What is being asked — Could you reproduce the lines below from the one with "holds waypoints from" through the one with "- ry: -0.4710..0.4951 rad"? Keep both ends and add nothing.

━━━━━ Records to process

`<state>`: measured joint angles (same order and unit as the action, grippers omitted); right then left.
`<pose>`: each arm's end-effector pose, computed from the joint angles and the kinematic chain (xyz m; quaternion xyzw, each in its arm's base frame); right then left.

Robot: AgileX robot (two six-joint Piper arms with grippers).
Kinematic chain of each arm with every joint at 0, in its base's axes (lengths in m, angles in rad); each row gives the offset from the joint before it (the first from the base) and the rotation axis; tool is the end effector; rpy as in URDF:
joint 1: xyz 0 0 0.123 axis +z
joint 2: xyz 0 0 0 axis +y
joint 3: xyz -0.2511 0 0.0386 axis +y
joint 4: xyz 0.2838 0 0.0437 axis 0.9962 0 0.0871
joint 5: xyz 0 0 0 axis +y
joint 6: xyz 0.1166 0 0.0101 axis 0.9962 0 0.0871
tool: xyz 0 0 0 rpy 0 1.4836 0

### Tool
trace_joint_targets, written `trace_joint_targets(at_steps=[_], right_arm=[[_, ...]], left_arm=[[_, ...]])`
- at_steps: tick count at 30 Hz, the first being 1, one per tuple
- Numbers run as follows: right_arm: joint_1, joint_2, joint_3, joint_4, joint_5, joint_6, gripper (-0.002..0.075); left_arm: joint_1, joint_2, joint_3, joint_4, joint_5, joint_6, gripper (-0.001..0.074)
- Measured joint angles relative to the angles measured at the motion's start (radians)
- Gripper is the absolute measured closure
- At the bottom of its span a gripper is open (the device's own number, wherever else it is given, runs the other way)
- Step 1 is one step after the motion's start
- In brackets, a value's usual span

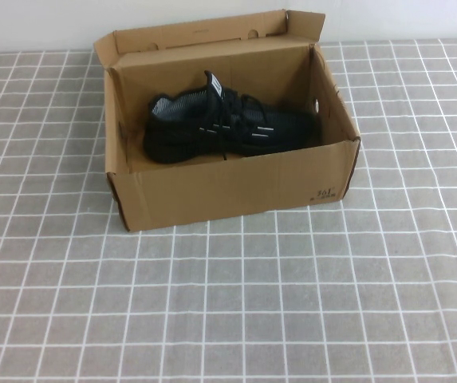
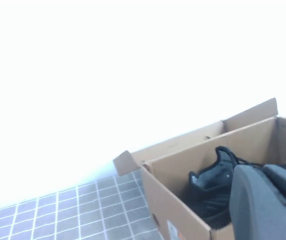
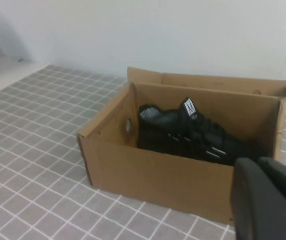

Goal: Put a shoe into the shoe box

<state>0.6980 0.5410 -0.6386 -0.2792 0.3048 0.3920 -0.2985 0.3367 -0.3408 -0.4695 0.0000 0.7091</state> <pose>0.1585 0.1203 0.3438 -0.1837 0.7214 0.2386 0.6236 0.1681 -0.0518 0.2978 0.1792 0.6499 -0.0217 0.7383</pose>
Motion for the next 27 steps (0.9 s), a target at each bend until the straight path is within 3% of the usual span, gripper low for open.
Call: trace_joint_targets(at_steps=[6, 13, 27], right_arm=[[0.0, 0.0, 0.012, -0.012, -0.048, 0.013, 0.0742], [0.0, 0.008, 0.012, -0.03, -0.101, 0.014, 0.0742], [0.0, 0.034, 0.013, -0.036, -0.112, 0.014, 0.0742]], left_arm=[[0.0, -0.167, 0.191, -0.012, -0.043, 0.0, 0.0735], [0.0, -0.191, 0.356, -0.014, -0.051, 0.0, 0.0735], [0.0, -0.192, 0.366, -0.014, 0.232, 0.0, 0.0735]])
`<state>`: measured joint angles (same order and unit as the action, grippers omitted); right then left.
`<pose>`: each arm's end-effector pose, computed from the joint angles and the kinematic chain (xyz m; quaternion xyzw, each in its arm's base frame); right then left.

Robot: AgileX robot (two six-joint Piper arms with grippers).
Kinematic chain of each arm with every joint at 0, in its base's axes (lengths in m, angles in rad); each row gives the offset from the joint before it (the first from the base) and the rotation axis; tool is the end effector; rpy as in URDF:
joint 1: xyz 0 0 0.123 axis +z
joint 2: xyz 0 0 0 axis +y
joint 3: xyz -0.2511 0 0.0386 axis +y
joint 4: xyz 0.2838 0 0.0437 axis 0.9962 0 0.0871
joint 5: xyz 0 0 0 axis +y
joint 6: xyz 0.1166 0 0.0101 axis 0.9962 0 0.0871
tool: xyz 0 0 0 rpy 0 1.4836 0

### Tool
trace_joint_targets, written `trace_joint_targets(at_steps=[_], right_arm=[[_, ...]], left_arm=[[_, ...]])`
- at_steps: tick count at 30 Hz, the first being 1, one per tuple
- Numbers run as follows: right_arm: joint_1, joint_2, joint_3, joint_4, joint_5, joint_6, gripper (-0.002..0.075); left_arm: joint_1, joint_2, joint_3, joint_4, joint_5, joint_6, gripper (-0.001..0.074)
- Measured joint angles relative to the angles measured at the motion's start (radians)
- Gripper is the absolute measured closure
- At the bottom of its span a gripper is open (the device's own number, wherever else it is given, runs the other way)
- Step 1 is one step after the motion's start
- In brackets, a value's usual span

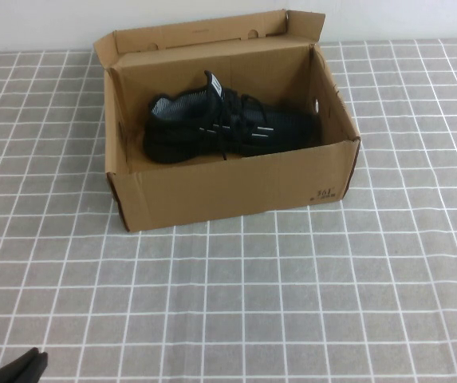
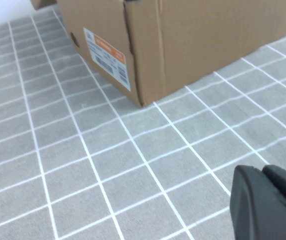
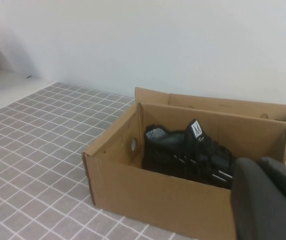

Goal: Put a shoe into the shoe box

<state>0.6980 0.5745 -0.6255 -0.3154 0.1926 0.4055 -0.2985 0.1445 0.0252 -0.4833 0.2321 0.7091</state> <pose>0.1639 0.1284 0.3446 -0.1948 0.6961 0.2471 0.6453 0.1451 -0.0578 0.1593 0.2426 0.7634 -0.0613 0.5955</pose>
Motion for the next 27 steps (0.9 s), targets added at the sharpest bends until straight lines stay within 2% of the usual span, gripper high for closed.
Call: trace_joint_targets(at_steps=[9, 14, 16, 20, 24, 27], right_arm=[[0.0, 0.0, 0.0, -0.01, 0.0, 0.002, 0.0742], [0.0, 0.016, 0.002, -0.081, 0.04, 0.002, 0.0742], [-0.028, 0.028, 0.017, -0.119, 0.051, 0.004, 0.0742], [-0.193, 0.028, 0.106, -0.138, -0.053, 0.005, 0.0742], [-0.439, -0.013, 0.261, -0.149, -0.276, 0.006, 0.0742], [-0.572, -0.09, 0.381, -0.139, -0.396, 0.009, 0.0742]], left_arm=[[0.0, 0.0, 0.0, 0.0, 0.013, 0.0, 0.0735], [0.0, 0.0, 0.0, 0.0, 0.017, 0.0, 0.0735], [0.0, 0.0, 0.0, 0.0, 0.018, 0.0, 0.0735], [0.0, 0.0, 0.0, 0.002, 0.018, 0.0, 0.0735], [0.0, 0.0, 0.0, 0.002, 0.018, 0.0, 0.0735], [0.0, 0.0, 0.0, 0.002, 0.018, 0.0, 0.0735]])
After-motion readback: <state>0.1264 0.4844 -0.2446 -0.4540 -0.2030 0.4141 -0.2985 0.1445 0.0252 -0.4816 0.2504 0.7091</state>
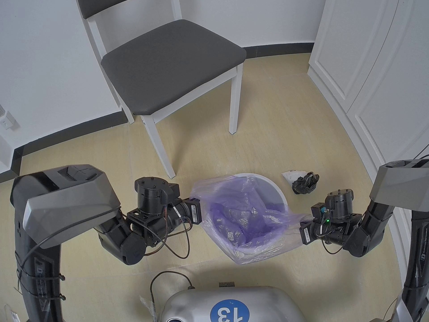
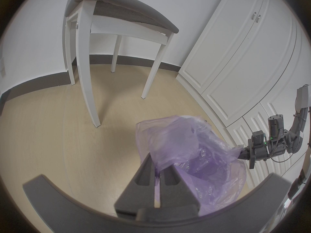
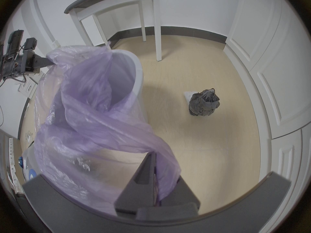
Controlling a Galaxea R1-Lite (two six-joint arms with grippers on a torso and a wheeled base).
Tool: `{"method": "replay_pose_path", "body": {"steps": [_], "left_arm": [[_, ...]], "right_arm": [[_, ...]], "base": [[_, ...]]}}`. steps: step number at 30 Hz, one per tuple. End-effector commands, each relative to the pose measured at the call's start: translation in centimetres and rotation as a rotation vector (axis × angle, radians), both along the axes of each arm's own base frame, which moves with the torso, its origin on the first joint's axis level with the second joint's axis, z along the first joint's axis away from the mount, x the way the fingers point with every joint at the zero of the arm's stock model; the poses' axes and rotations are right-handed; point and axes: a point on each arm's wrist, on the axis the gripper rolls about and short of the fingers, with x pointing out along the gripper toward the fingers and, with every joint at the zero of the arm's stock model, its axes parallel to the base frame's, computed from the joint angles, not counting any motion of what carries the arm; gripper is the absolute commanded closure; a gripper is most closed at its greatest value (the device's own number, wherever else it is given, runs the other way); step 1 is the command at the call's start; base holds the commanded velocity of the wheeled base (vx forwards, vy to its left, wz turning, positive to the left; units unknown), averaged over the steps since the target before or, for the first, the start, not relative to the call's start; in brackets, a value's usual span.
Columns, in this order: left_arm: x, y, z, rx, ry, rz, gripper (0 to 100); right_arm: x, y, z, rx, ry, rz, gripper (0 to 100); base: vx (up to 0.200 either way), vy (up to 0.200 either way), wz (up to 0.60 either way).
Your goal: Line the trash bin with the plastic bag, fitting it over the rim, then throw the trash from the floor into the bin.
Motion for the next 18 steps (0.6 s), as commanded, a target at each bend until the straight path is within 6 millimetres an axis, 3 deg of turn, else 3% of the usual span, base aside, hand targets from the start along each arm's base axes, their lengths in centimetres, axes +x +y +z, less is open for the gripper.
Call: {"method": "replay_pose_path", "body": {"steps": [1, 18], "left_arm": [[0.6, -0.2, -1.7, 0.003, 0.024, -0.020, 100], [3.8, -0.8, -1.9, -0.030, -0.036, -0.004, 100]], "right_arm": [[-0.5, -0.5, -0.8, -0.032, 0.031, 0.023, 100], [-0.4, -0.5, -3.1, -0.061, 0.053, 0.044, 100]], "base": [[0.000, 0.000, 0.00], [0.000, 0.000, 0.00]]}}
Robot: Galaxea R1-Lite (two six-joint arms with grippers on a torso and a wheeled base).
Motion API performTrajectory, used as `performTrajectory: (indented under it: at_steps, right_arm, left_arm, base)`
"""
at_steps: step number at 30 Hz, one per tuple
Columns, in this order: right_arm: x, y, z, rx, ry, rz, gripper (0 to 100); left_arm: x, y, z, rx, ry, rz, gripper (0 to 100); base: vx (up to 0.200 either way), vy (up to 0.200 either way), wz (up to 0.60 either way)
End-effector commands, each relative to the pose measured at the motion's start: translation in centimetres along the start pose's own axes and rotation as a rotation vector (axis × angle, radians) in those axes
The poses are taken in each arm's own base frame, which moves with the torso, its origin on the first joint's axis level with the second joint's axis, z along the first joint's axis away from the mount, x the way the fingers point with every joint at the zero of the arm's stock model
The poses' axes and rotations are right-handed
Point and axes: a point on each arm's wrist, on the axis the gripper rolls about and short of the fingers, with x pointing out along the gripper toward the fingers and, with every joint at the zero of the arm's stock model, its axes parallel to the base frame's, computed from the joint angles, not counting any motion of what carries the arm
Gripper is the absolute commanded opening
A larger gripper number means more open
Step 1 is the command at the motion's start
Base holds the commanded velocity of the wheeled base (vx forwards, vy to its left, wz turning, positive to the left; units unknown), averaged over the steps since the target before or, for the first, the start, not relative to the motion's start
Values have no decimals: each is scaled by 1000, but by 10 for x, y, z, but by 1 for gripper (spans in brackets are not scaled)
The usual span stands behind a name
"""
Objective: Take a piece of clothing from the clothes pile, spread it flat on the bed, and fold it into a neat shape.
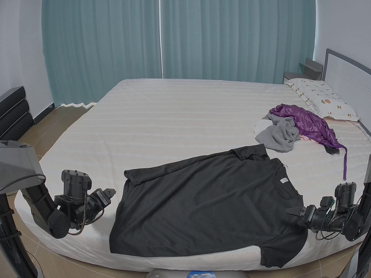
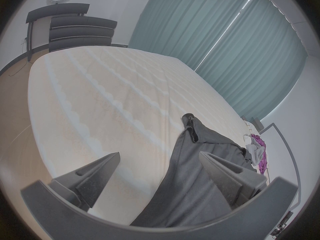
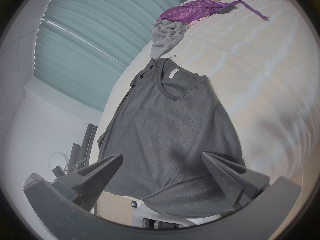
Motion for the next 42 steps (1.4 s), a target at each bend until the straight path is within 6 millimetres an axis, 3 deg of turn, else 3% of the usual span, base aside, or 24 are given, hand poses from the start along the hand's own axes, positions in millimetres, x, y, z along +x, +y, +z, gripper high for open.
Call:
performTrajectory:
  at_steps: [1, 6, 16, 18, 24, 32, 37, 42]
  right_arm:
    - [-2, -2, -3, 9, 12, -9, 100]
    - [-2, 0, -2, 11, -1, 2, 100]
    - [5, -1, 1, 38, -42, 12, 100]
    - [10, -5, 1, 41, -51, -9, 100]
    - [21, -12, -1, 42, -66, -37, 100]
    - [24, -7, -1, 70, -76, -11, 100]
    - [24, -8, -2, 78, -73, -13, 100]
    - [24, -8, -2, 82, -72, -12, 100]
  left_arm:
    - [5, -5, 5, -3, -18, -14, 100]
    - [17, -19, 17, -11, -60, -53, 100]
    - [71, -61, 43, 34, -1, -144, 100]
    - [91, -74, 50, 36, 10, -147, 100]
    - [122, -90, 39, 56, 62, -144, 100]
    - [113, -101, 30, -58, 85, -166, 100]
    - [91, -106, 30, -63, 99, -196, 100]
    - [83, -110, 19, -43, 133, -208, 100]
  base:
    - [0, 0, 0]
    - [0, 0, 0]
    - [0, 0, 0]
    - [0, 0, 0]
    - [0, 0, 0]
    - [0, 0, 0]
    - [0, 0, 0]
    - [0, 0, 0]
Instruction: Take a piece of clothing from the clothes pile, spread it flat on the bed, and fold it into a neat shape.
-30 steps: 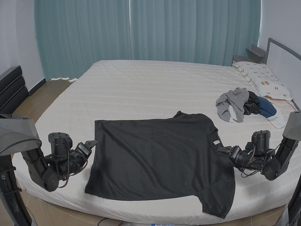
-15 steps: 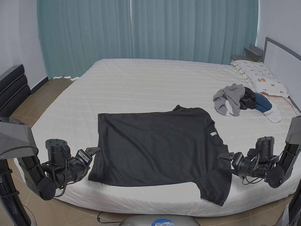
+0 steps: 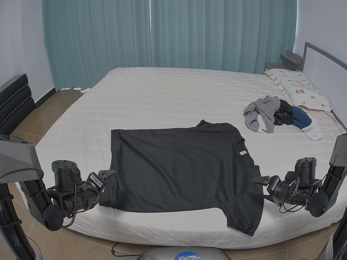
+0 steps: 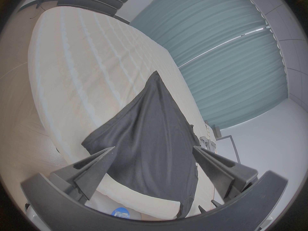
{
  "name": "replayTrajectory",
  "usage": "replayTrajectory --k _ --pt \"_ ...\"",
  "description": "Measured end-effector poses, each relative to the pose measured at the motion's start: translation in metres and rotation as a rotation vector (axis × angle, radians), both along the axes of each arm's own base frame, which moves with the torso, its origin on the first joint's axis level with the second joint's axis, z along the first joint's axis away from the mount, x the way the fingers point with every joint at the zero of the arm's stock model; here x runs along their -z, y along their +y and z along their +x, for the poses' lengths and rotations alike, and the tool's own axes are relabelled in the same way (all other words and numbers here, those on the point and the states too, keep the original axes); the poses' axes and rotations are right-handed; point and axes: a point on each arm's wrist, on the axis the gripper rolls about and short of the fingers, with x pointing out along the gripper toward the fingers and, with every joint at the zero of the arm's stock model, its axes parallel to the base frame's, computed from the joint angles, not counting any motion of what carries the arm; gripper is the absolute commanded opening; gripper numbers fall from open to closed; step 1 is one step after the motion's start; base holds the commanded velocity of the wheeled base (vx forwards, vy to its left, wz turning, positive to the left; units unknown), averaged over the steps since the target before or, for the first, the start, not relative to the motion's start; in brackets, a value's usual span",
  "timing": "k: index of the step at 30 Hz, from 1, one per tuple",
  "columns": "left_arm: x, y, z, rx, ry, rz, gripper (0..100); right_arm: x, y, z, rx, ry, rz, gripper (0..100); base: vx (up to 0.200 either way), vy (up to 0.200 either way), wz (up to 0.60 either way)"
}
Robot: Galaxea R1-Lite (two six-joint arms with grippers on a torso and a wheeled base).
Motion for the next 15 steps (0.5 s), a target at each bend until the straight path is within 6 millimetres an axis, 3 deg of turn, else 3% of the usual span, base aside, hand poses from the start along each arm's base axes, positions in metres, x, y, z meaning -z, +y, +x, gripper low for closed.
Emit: replayTrajectory --k 15 --pt "0.024 0.016 -0.021 0.038 0.116 0.152 100 -0.001 0.000 -0.002 -0.003 -0.017 0.001 100 0.000 0.000 0.00"
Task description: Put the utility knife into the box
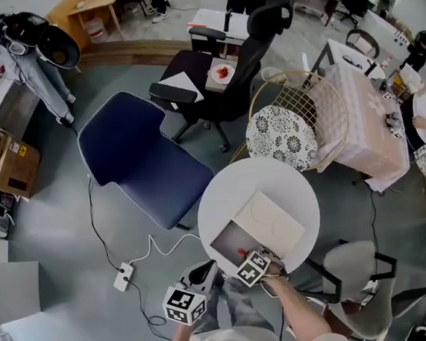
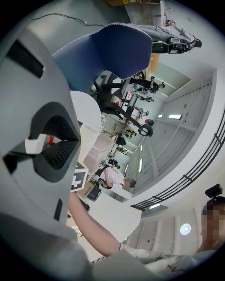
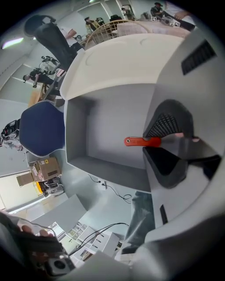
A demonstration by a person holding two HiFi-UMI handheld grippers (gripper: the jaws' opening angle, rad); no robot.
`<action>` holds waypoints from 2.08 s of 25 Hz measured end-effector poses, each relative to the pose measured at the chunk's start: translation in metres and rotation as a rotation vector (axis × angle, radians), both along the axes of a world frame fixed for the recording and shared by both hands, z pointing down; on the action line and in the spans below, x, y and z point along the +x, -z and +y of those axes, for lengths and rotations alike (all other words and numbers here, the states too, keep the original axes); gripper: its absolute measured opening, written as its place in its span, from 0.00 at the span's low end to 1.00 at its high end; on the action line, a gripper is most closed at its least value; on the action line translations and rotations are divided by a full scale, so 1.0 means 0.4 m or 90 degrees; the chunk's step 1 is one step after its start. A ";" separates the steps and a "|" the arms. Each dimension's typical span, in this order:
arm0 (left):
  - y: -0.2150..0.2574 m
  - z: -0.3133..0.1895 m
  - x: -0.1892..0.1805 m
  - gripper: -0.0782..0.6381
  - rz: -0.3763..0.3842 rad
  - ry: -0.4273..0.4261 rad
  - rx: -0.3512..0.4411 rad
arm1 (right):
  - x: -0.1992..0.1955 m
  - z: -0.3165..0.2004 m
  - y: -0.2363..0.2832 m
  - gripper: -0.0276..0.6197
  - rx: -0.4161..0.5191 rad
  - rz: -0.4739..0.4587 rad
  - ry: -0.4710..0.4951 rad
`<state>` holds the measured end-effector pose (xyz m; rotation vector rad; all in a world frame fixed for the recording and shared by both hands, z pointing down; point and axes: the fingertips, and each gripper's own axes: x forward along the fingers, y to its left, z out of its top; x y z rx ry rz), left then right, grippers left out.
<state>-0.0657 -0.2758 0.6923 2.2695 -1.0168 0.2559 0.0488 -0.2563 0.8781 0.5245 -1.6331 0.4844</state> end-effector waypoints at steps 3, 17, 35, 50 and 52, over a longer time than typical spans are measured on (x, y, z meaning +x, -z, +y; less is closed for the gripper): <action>0.002 0.001 0.003 0.13 -0.002 -0.002 0.001 | 0.003 0.000 -0.001 0.16 0.004 0.004 0.005; 0.008 0.013 0.003 0.13 0.002 -0.009 0.002 | -0.017 0.018 0.011 0.32 0.022 -0.022 0.056; 0.082 -0.009 0.069 0.13 0.002 -0.024 0.047 | 0.004 -0.056 0.147 0.10 0.185 -0.041 0.043; 0.248 -0.098 0.162 0.13 -0.027 -0.034 0.167 | 0.024 -0.130 0.337 0.07 0.317 -0.154 -0.035; 0.261 -0.090 0.173 0.13 -0.029 -0.032 0.177 | 0.031 -0.129 0.375 0.07 0.326 -0.197 -0.082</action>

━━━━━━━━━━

Solution to the problem —
`<action>` holds waypoints from 2.08 s of 25 Hz measured end-effector poses, each relative to the pose measured at the chunk's start: translation in metres and rotation as a rotation vector (axis × angle, radians), both along the axes of a world frame fixed for the recording and shared by both hands, z pointing down; on the action line and in the spans below, x, y and z point along the +x, -z and +y of those axes, for lengths and rotations alike (all other words and numbers here, the states too, keep the original axes); gripper: its absolute measured opening, written as its place in its span, from 0.00 at the span's low end to 1.00 at its high end; on the action line, a gripper is most closed at its least value; on the action line translations and rotations are divided by a full scale, so 1.0 means 0.4 m or 90 degrees; the chunk's step 1 is one step after its start. A ";" separates the steps and a "|" the arms. Each dimension's typical span, in this order:
arm0 (left):
  - y: -0.2150..0.2574 m
  - z: -0.3133..0.1895 m
  - x: -0.1892..0.1805 m
  - gripper: -0.0782..0.6381
  - rz: -0.3763..0.3842 rad
  - ry: -0.4273..0.4261 rad
  - rx: -0.3512..0.4411 rad
arm1 (right):
  - x: -0.1992..0.1955 m
  - z: -0.3165..0.2004 m
  - y: -0.2363..0.2832 m
  - gripper: -0.0276..0.6197
  - rx: -0.4161..0.5191 rad
  - rz: -0.4739..0.4587 rad
  - ry: -0.4710..0.4951 rad

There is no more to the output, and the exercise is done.